As the U.S. population continues to diversify, early childhood programs strive to meet the needs of culturally diverse families. While parents and teachers are the primary providers of socialization that gives young children the tools they need to thrive in today’s diverse world, they do not often adequately address topics of race and ethnicity, which is detrimental to healthy child development.

Davidson’s and Roopnarine’s study seeks to examine the racial-ethnic socialization of preschool-age children in home and school environments by multiple caregivers. Using cultural-ecological models as a guide, the study looks at components within each socialization setting that include: parents/teachers, physical environments, and the racial-ethnic composition of neighborhoods/child care programs.

Utilizing a proposed sample of approximately 200 three- to five-year-old children and their families that participate in Head Start programs in Upstate New York, the researchers will examine the effects of similar and dissimilar home and school racial-ethnic socialization on children’s socioemotional and cognitive development. The racially and ethnically diverse population of Head Start families will allow the researchers to define typologies of socialization between groups and will speak to the variation of child care needs by cultural orientation.

The Early Care and Education Research Scholars: Head Start Graduate Student Research Grant supports Davidson’s doctoral dissertation project entitled, “Divergence or Convergence of Home and School Racial-Ethnic Socialization: Effects on Preschool Children’s Racial Attitudes, Socioemotional and Cognitive Development.” It is one of only six grants awarded nationally in a highly competitive process. Davidson presented her project at the Annual Meeting of the Child Care Policy Research Consortium in early November in Washington, DC.

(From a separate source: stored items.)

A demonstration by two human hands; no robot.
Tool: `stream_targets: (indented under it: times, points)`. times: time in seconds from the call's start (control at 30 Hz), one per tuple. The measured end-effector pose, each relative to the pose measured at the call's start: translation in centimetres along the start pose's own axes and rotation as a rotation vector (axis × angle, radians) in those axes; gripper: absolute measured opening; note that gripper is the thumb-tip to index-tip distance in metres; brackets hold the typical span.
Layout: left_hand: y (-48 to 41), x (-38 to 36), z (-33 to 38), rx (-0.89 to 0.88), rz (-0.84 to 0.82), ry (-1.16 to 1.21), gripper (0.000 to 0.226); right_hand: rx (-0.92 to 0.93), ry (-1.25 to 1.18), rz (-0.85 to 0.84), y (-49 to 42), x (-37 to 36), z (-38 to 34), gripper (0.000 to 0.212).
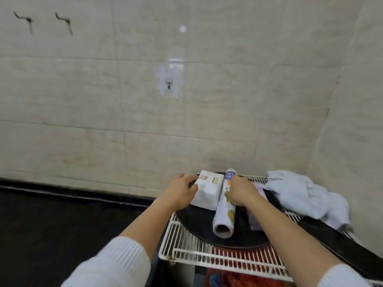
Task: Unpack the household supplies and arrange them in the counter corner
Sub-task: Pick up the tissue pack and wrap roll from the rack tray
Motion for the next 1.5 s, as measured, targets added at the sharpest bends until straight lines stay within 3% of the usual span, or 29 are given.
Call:
stream_targets:
  times: [0.17,0.3,0.6,0.83,1.0,1.13,1.3,1.5]
  points:
    - [-3.1,-3.8,0.4,0.007,-0.095,0.018,0.038,-0.045,-0.079,-0.071,1.2,-2.4,0.5,0.048]
    - [-4.8,-4.9,0.9,0.076,-0.088,0.058,0.038,-0.09,-0.098,-0.033,1.8,-2.7,0.5,0.054]
    - [-6.9,-5.9,2.3,0.088,-0.193,-0.028,0.041,-0.082,0.115,-0.066,3.6,-4.1,-1.6,0.056]
    - [-6.8,-5.5,0.2,0.179,-0.061,0.104,0.055,-0.266,-0.155,-0.022,4.1,-3.3,0.5,0.049]
    - [-5.8,-1.7,-2.5,0.416,-0.086,0.593,0.037,-0.381,-0.552,0.0,3.2,0.4,0.2,0.047]
    - [-4.3,3.5,-6.5,0.509,0.002,0.762,0.05,-0.256,-0.721,0.002,2.5,2.0,-4.4,0.052]
    - [-2.0,10.3,-15.1,0.51,0.327,0.62,0.044,-0.102,-0.87,-0.147,1.7,-1.2,-14.9,0.051]
    - [3.8,13.7,-31.0,0.702,0.401,0.384,0.052,-0.054,-0.815,-0.396,4.2,-12.7,-28.2,0.048]
Point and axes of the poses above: each hand's wrist, its own y-axis away from the middle knuckle, its own x-axis out of the back of the hand, z = x × y, the point moved 4 cm from there along -y, towards the middle knuckle, and after that the axes turned 9 degrees about z, right-handed, at the moved point
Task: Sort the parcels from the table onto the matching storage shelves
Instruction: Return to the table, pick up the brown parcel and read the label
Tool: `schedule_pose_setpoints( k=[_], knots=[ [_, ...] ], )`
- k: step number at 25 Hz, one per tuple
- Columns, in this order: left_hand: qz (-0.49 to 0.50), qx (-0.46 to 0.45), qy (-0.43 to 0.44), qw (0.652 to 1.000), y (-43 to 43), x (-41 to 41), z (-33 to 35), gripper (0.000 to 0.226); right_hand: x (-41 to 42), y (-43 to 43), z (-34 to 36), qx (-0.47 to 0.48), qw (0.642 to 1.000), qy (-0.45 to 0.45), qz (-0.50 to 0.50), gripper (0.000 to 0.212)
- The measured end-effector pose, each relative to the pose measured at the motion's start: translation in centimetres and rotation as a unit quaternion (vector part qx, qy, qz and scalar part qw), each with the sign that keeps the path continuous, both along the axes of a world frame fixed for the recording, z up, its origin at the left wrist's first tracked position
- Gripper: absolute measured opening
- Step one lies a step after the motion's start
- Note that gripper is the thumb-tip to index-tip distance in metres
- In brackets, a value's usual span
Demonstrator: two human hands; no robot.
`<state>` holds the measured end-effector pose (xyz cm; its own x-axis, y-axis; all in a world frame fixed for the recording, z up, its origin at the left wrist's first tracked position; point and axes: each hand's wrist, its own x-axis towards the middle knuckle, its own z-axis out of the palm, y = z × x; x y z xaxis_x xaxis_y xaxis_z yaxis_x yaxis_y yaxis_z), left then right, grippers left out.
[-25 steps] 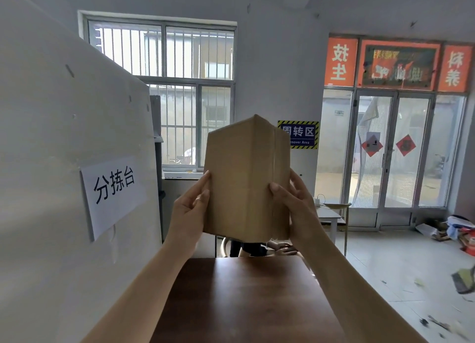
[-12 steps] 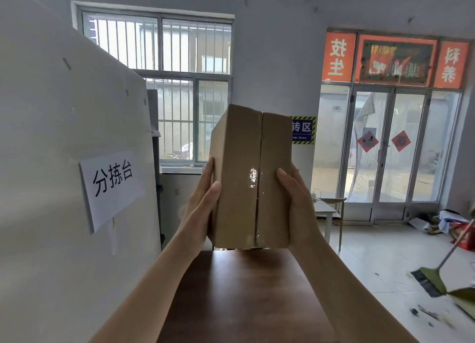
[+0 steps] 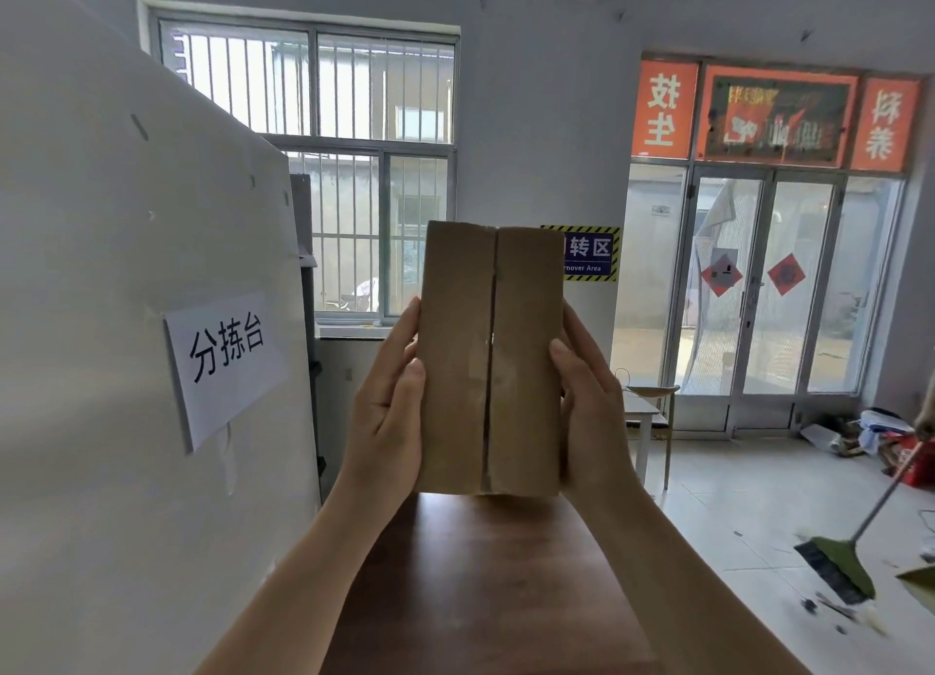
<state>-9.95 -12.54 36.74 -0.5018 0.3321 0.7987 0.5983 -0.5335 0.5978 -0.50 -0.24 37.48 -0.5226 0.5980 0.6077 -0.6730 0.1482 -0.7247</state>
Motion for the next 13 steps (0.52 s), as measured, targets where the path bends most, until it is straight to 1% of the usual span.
schedule_pose_setpoints(
  k=[2, 4, 5, 7, 9, 11, 13],
  knots=[
    [0.006, 0.009, -0.004, 1.0, -0.3, 0.2, 0.1, 0.042, 0.1, 0.0, 0.0, -0.015, 1.0, -0.006, -0.014, 0.036],
    [-0.031, 0.009, -0.028, 0.999, -0.5, 0.3, 0.2, 0.046, 0.2, 0.0, 0.0, -0.009, 0.998, -0.017, -0.054, 0.035],
    [-0.06, 0.007, -0.05, 0.997, -0.7, 0.3, 0.2, 0.051, 0.3, 0.0, 0.0, 0.009, 0.997, -0.022, -0.076, 0.038],
    [-0.099, 0.002, -0.078, 0.992, -1.0, -0.1, 0.0, 0.061, 0.8, 0.0, 0.3, 0.034, 0.996, -0.029, -0.083, 0.056],
    [-0.102, -0.013, -0.07, 0.992, -1.3, -0.6, -0.5, 0.071, 1.4, 0.0, 0.8, 0.04, 0.994, -0.071, -0.067, 0.084],
    [-0.085, -0.04, -0.045, 0.995, -1.3, -0.9, -1.0, 0.089, 1.8, 0.2, 1.2, 0.042, 0.99, -0.119, -0.061, 0.106],
    [-0.056, -0.066, -0.024, 0.996, -1.4, -0.9, -1.2, 0.099, 2.3, 0.4, 1.5, 0.056, 0.989, -0.123, -0.056, 0.113]
  ],
)
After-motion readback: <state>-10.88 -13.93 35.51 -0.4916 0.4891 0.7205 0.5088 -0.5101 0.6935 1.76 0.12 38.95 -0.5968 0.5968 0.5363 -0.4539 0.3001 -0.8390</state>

Davidson was honored in 2013 with the Alice Sterling Honig Award for graduate studies excellence in the Department of Child and Family Studies. A member of the Kappa Omicron Nu honor society, she has published several peer-reviewed journal articles, including “Parenting practices in Guyana and Trinidad and Tobago: Connections to preschoolers’ social and cognitive skills,” in the Interamerican Journal of Psychology. Along with Roopnarine, she currently has book chapters in press: “Cultural variations in young children’s play: A selective overview,” in The SAGE Encyclopedia of Contemporary Early Childhood Education and “Parent-child play across cultures: Theoretical considerations and suggestions for advancing play research,” in the Handbook of the Study of Play.

Davidson’s master thesis at the University of Tennessee examined the conceptualizations of race and ethnicity in a preschool classroom. Since arriving to Syracuse University, Davidson has worked closely with Dr. Roopnarine in developing seminars for local childhood educators. She also serves as editorial assistant for the journal, Fathering, which is edited by Dr. Roopnarine. Davidson has served as a teaching assistant for several classes in the Department of Child and Family Studies, including Child and Family in Cross-Cultural Perspectives, and the Development of Children and Youth. She is currently independently teaching the CFS course, Family and Child Intervention. She is vice president of the Student Council on Family Relations and is a member of the Society for Research on Child Development, Society for Cross-Cultural Research and the National Association of Multicultural Education.